Ratingen: Das Herz von Heiner van Schwamen schlägt für West

„Mister West“ hat die Westhäkchen, die Zeltzeit und Infra-West aus der Taufe gehoben: Ein Idealist, der seine Visionen umsetzt.

Ratingen. Sein Lieblingsort in Ratingen? Heiner van Schwamen überlegt nur kurz: "Der Innenhof des Bonhoeffer-Gymnasiums." Eine für van Schwamen typische Wahl. Kaum einer ist so sehr mit dem Stadtteil West verbunden wie der 57-jährige Lehrer am "Bonni".

Wobei viele ihn weniger als Lehrer kennen, sondern vielmehr als Tausendsassa, der die Kabarettgruppe "Westhäkchen" aus der Taufe gehoben, das Kulturfestival "Zeltzeit" auf den Weg gebracht und mit dem Stadtteilkulturprojekt "InfraWest" bleibende Spuren hinterlassen hat.

Geboren und aufgewachsen in Kleve am beschaulichen Niederrhein war es für Heiner van Schwamen ein Kulturschock, als er 1978 als Lehrer am gerade errichteten Dietrich-Bonhoeffer-Gymnasium im ebenfalls noch ganz jungen Stadtteil West seinen Dienst antrat: "Ich wurde aus der heilen Welt in diese Betonlandschaft hineingeworfen."

Kahle Waschbetonwände umgaben auch den Innenhof im Bonhoeffer-Gymnasium. Idealistisch, wie man damals war, ergriff van Schwamen die Initiative, setzte sich mit Schülern und dem Hausmeister zusammen und plante: Das Ergebnis ist ein grünes Idyll, das die Betonwände vergessen macht: In der Mitte des Innenhofes ragen drei prächtige Trompetenbäume auf, deren orchideenartige Blüten einen betörenden Duft verströmen. I

n einer Ecke plätschert ein kleiner Wasserfall, der aus einem Teich gespeist wird. Rhododendren, Farne, Wilder Wein, der sich die Wände emporrankt, sorgen für viel Grün, Sitzbänke und Skulpturen aus dem Kunstunterricht werten den Raum zusätzlich auf.

"Hier kann man wunderbar abschalten", weiß van Schwamen. Außerdem werde der Innenhof jetzt regelmäßig für Schul- und Klassenfeste genutzt. Und auch die Schüler scheinen zu wissen, welches Kleinod sie mitten in ihrer Schule haben: Vandalismus und Schmierereien sucht man vergeblich.

Was van Schwamen mit dem Innenhof im Kleinen geschafft hat, wollte er auch im Großen: "Es gab hier ja nichts außer dem ASC und den Kirchen", blickt er auf die kulturelle Situation Ende der 70er-Jahre zurück. Seine Idee, die Schule zu öffnen, wurde ein Jahrzehnt später vom Land NRW offiziell postuliert.
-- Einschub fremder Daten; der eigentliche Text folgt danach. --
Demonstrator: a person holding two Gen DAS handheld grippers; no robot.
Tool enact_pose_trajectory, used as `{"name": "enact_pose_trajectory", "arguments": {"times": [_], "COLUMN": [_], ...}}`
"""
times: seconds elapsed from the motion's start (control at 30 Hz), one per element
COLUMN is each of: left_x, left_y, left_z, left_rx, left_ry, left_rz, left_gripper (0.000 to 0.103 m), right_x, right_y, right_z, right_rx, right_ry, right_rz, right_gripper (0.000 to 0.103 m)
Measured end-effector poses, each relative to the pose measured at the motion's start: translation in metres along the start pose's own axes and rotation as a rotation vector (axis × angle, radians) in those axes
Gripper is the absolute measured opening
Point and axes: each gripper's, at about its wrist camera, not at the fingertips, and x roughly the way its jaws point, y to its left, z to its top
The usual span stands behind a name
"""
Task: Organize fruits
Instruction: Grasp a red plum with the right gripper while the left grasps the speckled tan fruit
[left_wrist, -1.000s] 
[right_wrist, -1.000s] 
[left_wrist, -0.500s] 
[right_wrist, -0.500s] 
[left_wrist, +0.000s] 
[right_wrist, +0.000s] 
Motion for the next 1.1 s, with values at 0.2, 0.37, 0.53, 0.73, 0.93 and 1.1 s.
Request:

"Da waren wir schon viel weiter." Das damals entstandene Buch "Beton & Poesie" sorgte sogar im Kulturministerium für Aufsehen - und Fördermittel. "Wir durften das Projekt ausbauen." Die Kooperation zwischen Schule, Stadt und Sponsoren nannte sich dann "Infra-West", und als 1994 die Förderung eingestellt wurde, sprang die LEG ein. Zu wichtig und wirkungsvoll war die (Kultur-)Arbeit, die für den Stadtteil West geleistet wurde.

Eher zufällig wurde Ende der 80er-Jahre auch die Kabaretttradition in West geboren. Aus einer schulischen Arbeitsgemeinschaft gingen erst die "Stichlinge", danach die "Westhäkchen" hervor. Ab 1994 gab es regelmäßig Auftritte - vor allem im Freizeithaus am Berliner Platz. Dorthin wurden auch viele Show- und Kabarettgrößen eingeladen: Dieter Nuhr, Herbert Knebel, Götz Alsmann, Ingo Appelt, Michael Mittermaier, die auch von den Schülern betreut wurden.

"Irgendwann kam die Idee auf, im Stadtteil etwas Größeres zu veranstalten." Zusammen mit Bruno Schmitz (Kulturbüro Niederrhein) und Thomas Köller (gaby Kösters Mann) habe man "rumgesponnen". "Plötzlich stand die Frage im Raum: "Warum nicht in einem Zelt?". Das war die Geburtsstunde der Zeltzeit. Auch hier wurde der Grundgedanke, Schüler und lokale Kultur fest mit einzubinden, nie aufgegeben.

Das sei auch das Schöne an Ratingen: "Man ist einerseits konservativ und traditionsbewusst, andererseits aber auch weltoffen und aufgeschlossen. Das macht den Charme dieser Stadt aus."